- Your goal: Once you reach the line containing "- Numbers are", reproduce it and every later line exactly, through the end of the data.

- Supplied information:
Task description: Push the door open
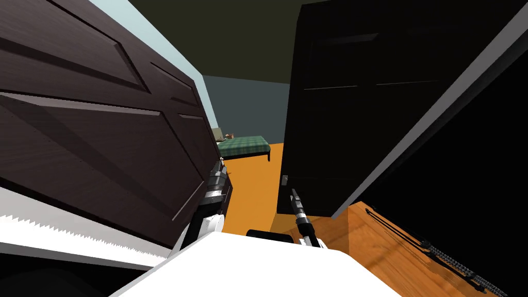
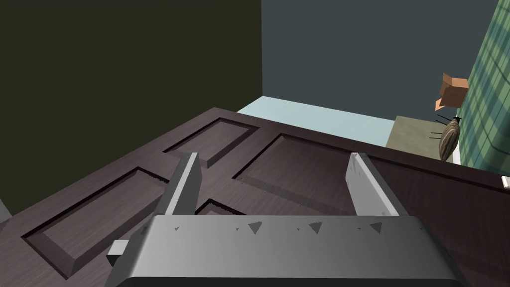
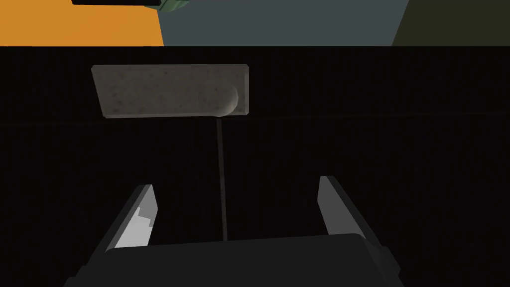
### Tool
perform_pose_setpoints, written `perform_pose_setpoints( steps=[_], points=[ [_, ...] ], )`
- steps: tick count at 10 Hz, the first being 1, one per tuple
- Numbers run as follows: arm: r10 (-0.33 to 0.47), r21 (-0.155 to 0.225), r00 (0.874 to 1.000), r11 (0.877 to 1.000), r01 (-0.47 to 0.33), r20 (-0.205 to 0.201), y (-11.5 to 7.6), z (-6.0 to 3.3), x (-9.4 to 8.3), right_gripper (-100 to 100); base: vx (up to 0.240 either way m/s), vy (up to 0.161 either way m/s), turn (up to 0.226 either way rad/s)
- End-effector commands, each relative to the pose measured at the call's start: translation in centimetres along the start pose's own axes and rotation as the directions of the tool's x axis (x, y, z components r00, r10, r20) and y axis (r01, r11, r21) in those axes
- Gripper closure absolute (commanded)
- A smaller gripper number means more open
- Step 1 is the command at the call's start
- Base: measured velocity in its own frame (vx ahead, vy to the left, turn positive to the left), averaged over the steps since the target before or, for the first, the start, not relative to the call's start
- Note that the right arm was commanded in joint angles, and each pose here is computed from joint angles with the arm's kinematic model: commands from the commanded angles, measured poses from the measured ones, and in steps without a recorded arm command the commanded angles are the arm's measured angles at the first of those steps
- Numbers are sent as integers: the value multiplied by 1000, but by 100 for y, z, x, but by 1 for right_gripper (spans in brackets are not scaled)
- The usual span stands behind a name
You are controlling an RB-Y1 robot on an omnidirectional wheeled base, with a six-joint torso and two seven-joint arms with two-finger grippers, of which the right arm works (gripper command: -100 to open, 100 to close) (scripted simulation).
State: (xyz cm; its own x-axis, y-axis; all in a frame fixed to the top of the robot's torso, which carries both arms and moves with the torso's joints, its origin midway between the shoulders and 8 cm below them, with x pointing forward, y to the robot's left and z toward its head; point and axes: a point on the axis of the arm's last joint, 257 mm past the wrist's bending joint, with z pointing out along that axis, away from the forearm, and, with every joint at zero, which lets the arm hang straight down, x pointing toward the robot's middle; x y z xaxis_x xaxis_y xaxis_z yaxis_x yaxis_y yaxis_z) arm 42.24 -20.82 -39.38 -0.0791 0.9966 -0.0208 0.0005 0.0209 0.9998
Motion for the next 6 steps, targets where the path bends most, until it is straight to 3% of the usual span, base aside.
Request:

- Answer for the task:
- Numbers are sent as integers: the value multiplied by 1000, but by 100 for y, z, x, but by 1 for right_gripper (spans in brackets are not scaled)
- The usual span stands behind a name
You are controlling an RB-Y1 robot on an omnidirectional wheeled base, with a six-joint torso and two seven-joint arms with two-finger grippers, of which the right arm works (gripper command: -100 to open, 100 to close) (scripted simulation).
State: (xyz cm; its own x-axis, y-axis; all in a frame fixed to the top of the robot's torso, which carries both arms and moves with the torso's joints, its origin midway between the shoulders and 8 cm below them, with x pointing forward, y to the robot's left and z toward its head; point and axes: a point on the axis of the arm's last joint, 257 mm past the wrist's bending joint, with z pointing out along that axis, away from the forearm, and, with every joint at zero, which lets the arm hang straight down, x pointing toward the robot's middle; x y z xaxis_x xaxis_y xaxis_z yaxis_x yaxis_y yaxis_z) arm 42.24 -20.82 -39.38 -0.0791 0.9966 -0.0208 0.0005 0.0209 0.9998
Motion for the next 6 steps, targets where the path bends most, until it is straight to 3% of the usual span, base aside.
Request:

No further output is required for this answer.